YOUR INSTRUCTIONS
Retype the records below exactly as given, but only from the first line through the line with "Which way does it look, up or down? 29", and without the pictures.

[Records from a data source]
BEGIN

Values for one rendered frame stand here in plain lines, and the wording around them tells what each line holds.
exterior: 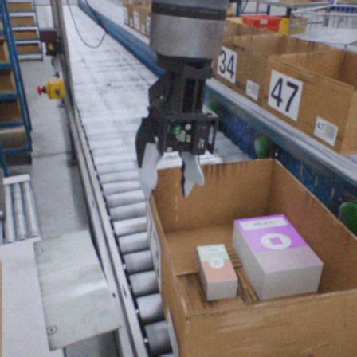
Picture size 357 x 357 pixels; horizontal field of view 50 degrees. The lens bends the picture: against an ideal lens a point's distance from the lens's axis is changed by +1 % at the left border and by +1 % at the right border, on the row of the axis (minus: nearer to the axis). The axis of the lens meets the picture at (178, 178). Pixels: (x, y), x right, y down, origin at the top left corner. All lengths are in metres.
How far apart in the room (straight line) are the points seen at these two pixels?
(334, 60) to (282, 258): 0.85
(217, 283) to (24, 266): 0.40
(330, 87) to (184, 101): 0.59
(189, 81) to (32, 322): 0.49
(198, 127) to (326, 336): 0.33
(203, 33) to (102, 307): 0.50
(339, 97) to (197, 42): 0.60
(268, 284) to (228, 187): 0.25
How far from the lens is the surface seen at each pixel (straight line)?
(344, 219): 0.92
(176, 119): 0.46
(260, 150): 1.17
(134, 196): 1.04
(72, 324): 0.72
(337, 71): 1.44
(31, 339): 0.72
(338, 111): 1.01
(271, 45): 1.73
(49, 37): 1.58
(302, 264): 0.72
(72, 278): 0.80
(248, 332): 0.53
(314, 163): 0.99
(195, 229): 0.89
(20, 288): 0.81
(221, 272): 0.72
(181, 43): 0.45
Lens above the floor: 1.28
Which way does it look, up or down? 29 degrees down
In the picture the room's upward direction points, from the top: straight up
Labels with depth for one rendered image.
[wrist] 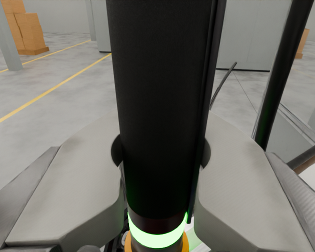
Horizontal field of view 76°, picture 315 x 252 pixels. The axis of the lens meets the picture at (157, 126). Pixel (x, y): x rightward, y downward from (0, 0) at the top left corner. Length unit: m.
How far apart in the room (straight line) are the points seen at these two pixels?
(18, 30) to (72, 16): 5.90
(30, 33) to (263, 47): 7.04
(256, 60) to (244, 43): 0.53
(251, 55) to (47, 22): 11.99
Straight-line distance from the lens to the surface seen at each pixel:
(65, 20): 14.26
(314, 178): 0.53
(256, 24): 5.82
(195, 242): 0.19
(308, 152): 0.31
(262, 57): 6.01
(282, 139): 1.40
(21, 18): 8.39
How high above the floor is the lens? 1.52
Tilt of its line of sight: 31 degrees down
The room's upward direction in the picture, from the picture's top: straight up
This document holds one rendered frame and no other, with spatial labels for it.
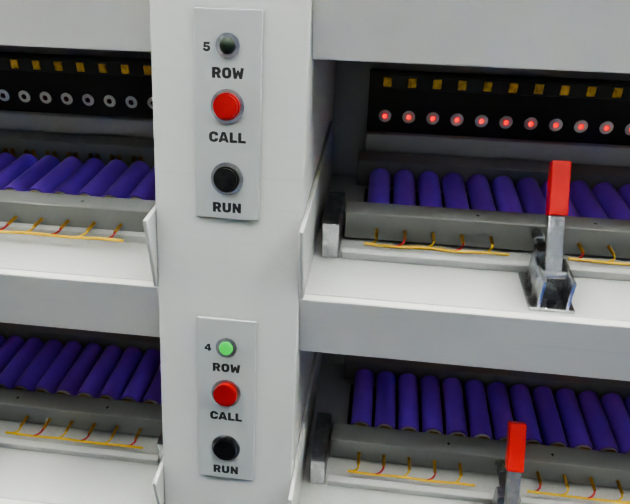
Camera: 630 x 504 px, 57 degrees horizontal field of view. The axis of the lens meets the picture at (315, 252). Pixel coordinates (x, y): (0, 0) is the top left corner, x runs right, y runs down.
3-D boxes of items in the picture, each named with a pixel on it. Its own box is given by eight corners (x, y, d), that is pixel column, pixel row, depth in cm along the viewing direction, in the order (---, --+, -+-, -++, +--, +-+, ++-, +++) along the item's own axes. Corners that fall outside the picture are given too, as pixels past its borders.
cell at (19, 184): (64, 174, 52) (25, 208, 47) (44, 173, 52) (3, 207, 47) (59, 155, 51) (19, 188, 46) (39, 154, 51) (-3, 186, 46)
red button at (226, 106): (239, 121, 34) (239, 93, 34) (212, 120, 34) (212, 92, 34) (243, 120, 35) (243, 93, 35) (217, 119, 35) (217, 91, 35)
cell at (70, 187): (108, 177, 52) (73, 212, 46) (88, 175, 52) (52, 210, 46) (104, 158, 51) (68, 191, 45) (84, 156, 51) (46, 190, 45)
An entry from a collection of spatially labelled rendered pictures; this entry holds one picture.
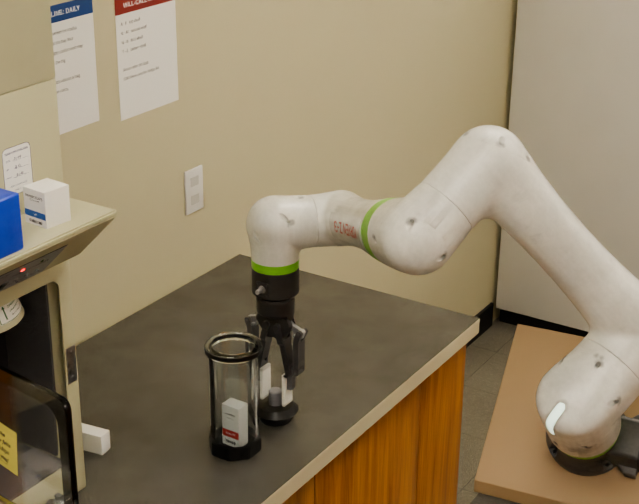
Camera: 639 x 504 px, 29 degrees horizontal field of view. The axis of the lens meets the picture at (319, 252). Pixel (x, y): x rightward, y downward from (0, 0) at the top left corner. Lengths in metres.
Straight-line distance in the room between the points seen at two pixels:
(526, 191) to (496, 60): 2.66
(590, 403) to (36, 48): 1.05
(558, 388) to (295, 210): 0.60
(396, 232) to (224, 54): 1.31
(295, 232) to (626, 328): 0.63
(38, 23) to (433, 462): 1.53
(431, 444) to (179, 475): 0.82
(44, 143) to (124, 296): 1.01
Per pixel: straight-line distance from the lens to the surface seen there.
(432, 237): 1.94
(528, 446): 2.35
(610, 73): 4.60
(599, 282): 2.09
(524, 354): 2.40
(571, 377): 2.11
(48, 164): 2.08
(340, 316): 2.97
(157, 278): 3.10
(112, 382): 2.71
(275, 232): 2.32
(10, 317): 2.12
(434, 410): 2.97
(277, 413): 2.51
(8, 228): 1.89
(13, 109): 2.01
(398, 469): 2.88
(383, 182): 4.00
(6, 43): 1.98
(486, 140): 1.98
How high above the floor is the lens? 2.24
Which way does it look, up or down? 23 degrees down
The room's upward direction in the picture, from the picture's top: 1 degrees clockwise
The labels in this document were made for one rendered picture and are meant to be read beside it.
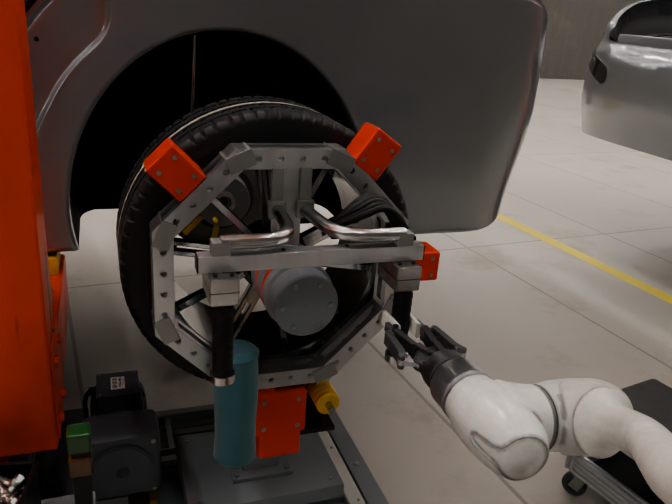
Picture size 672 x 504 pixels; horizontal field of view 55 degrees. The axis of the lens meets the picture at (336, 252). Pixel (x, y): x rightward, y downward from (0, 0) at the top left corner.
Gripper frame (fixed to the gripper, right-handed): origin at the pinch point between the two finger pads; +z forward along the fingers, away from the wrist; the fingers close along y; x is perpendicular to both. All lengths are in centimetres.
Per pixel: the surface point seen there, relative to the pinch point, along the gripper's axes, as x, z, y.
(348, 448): -75, 57, 17
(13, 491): -27, 3, -70
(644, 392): -49, 29, 102
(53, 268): -13, 69, -65
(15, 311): 0, 17, -68
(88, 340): -83, 159, -61
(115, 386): -40, 53, -52
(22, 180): 25, 17, -65
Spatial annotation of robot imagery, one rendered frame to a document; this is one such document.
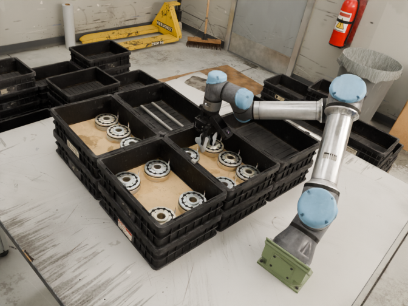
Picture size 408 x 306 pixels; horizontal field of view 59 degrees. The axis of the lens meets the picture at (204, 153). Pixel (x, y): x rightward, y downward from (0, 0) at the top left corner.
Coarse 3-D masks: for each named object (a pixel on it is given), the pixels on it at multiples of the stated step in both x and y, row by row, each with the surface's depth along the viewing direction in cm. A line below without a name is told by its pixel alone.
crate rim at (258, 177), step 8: (184, 128) 155; (192, 128) 157; (168, 136) 149; (240, 136) 157; (176, 144) 145; (248, 144) 153; (184, 152) 142; (264, 152) 150; (272, 160) 146; (200, 168) 136; (272, 168) 142; (256, 176) 136; (264, 176) 139; (240, 184) 132; (248, 184) 134; (232, 192) 128
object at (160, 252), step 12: (108, 204) 137; (120, 216) 133; (120, 228) 135; (132, 228) 125; (204, 228) 129; (132, 240) 130; (144, 240) 120; (180, 240) 122; (192, 240) 129; (204, 240) 136; (144, 252) 125; (156, 252) 117; (168, 252) 122; (180, 252) 129; (156, 264) 122
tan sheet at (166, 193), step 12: (144, 180) 140; (168, 180) 142; (180, 180) 143; (144, 192) 135; (156, 192) 136; (168, 192) 137; (180, 192) 138; (144, 204) 130; (156, 204) 131; (168, 204) 132
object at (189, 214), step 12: (144, 144) 142; (168, 144) 144; (108, 156) 133; (180, 156) 140; (108, 168) 128; (132, 204) 118; (204, 204) 121; (144, 216) 114; (180, 216) 115; (192, 216) 118; (156, 228) 111; (168, 228) 112
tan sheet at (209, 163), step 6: (198, 144) 165; (198, 150) 161; (204, 156) 158; (204, 162) 155; (210, 162) 155; (216, 162) 156; (210, 168) 152; (216, 168) 153; (216, 174) 150; (222, 174) 150; (228, 174) 151; (234, 174) 151
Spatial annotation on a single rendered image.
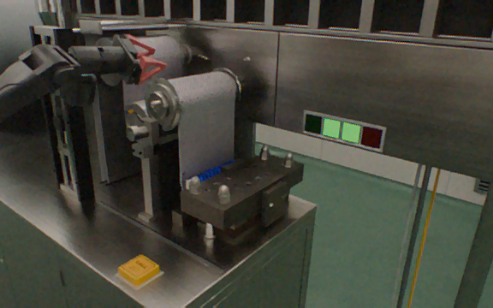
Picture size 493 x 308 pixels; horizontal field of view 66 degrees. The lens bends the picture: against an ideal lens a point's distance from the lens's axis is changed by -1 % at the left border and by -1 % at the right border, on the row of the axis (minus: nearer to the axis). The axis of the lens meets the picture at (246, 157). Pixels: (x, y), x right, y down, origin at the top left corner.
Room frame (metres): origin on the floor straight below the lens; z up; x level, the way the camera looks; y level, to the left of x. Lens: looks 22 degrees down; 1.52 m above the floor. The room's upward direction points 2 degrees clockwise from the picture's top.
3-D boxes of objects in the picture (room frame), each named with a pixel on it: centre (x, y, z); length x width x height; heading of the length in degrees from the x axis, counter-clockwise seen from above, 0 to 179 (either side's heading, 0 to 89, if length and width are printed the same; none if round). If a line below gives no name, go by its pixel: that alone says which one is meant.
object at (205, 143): (1.09, 0.11, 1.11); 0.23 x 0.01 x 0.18; 143
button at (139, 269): (0.75, 0.25, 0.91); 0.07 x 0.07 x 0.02; 53
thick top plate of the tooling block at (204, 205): (1.06, -0.01, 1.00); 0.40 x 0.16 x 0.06; 143
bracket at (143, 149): (1.02, 0.29, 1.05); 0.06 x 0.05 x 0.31; 143
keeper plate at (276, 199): (1.01, -0.09, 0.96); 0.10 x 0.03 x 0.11; 143
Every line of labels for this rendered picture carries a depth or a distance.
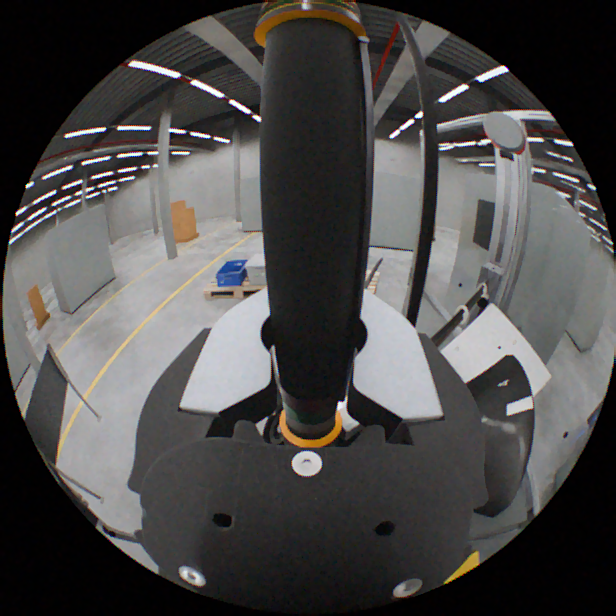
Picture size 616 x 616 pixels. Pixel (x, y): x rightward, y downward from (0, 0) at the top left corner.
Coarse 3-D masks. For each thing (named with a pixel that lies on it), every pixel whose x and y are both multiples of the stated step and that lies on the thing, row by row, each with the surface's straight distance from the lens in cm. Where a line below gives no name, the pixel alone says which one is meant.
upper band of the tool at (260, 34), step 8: (336, 0) 11; (344, 8) 10; (280, 16) 10; (288, 16) 9; (296, 16) 9; (304, 16) 9; (312, 16) 9; (320, 16) 9; (328, 16) 9; (336, 16) 10; (344, 16) 10; (264, 24) 10; (272, 24) 10; (344, 24) 10; (352, 24) 10; (256, 32) 10; (264, 32) 10; (360, 32) 10; (256, 40) 11; (264, 40) 11
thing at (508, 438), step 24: (504, 360) 33; (480, 384) 31; (528, 384) 27; (480, 408) 26; (504, 408) 25; (504, 432) 23; (528, 432) 23; (504, 456) 21; (528, 456) 22; (504, 480) 20; (504, 504) 20
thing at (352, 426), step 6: (354, 420) 19; (342, 426) 19; (348, 426) 19; (354, 426) 19; (360, 426) 20; (342, 432) 19; (348, 432) 19; (354, 432) 20; (360, 432) 21; (342, 438) 20; (348, 438) 20; (354, 438) 21; (342, 444) 20; (348, 444) 21
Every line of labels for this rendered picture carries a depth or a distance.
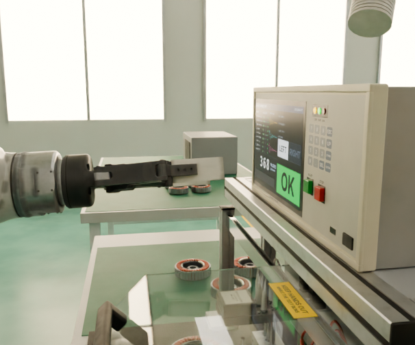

END

COMPLETED EXERCISE
Values for one rendered frame stand here in plain lines, and the wording around them tells what each line holds.
exterior: 
Picture size 357 x 357 pixels; horizontal field of view 50 degrees. The lens bends the picture: against an ideal lens a point's distance from the lens's axis is changed by +1 % at the left border and by +1 % at the right border, on the row of the axis (minus: nearer to the axis). The axis of the lens meets the picture at (178, 178). Pixels: (x, y), x right, y down, origin at the top left corner. All lengths are in metres.
How far apart in the room (straight line) are the points seen at these two pixels?
(334, 60) to (282, 258): 0.85
(217, 283) to (24, 266): 0.40
(330, 87) to (184, 101): 0.59
(189, 81) to (32, 322): 0.49
(198, 127) to (326, 336): 0.33
(203, 33) to (102, 307): 0.50
(339, 97) to (197, 42): 0.60
(268, 284) to (228, 187): 0.25
How far from the lens is the surface seen at each pixel (straight line)?
(344, 219): 0.92
(176, 119): 0.46
(260, 150): 1.17
(134, 196): 1.04
(72, 324): 0.72
(337, 71): 1.44
(31, 339): 0.72
(338, 111): 1.01
(271, 45): 1.73
(49, 37): 1.58
(302, 264): 0.72
(72, 278): 0.80
(248, 332): 0.53
(314, 163): 0.99
(195, 229): 0.89
(20, 288): 0.81
(221, 272): 0.72
(181, 43): 0.45
Lens above the floor: 1.28
Which way does it look, up or down? 29 degrees down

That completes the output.